Political Responses
Published online by Cambridge University Press: 05 March 2015
Looking back at the aims of Prussian reformers and patriots between 1807 and 1813, to whom he had belonged, the Prussian statesmen Baron vom Stein wrote:
Our chief idea was to rouse a moral, religious, patriotic spirit in the nation, to inspire it anew with courage, self-confidence, a readiness to make any sacrifice for independence from foreigners and national honor, and to seize the first opportunity to begin the bloody and hazardous struggle for both.

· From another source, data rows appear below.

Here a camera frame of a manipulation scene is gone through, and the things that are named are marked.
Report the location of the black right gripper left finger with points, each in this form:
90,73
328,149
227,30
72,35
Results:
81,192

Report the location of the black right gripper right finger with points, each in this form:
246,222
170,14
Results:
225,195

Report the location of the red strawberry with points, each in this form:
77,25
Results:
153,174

As he had before, Stein emphasized in his reminiscences written in 1823 that, after the devastating defeat in the 1806–07 war, all aims of Prussian policy were subordinated to one “universal objective” – military liberation from Napoleonic domination. All Prussian reform initiatives were dedicated to the “chief idea” of a “national rising” (Erhebung). In his view, this applied not just to policies for which he was responsible as Prussian Minister of State between October 1807 and November 1808; the governments under Baron vom Stein zum Altenstein and Burggrave zu Dohna-Schlobitten (1808–10) as well as Baron von Hardenberg (1810–22), who followed him in this leading position, set similar priorities.
Some historians share this assessment, stressing that Prussia “had to rebuild a state which had been defeated and sliced in two, and which was still bleeding from its wounds,” and that, until 1813, the three governments differed only in their specific responses to this challenge.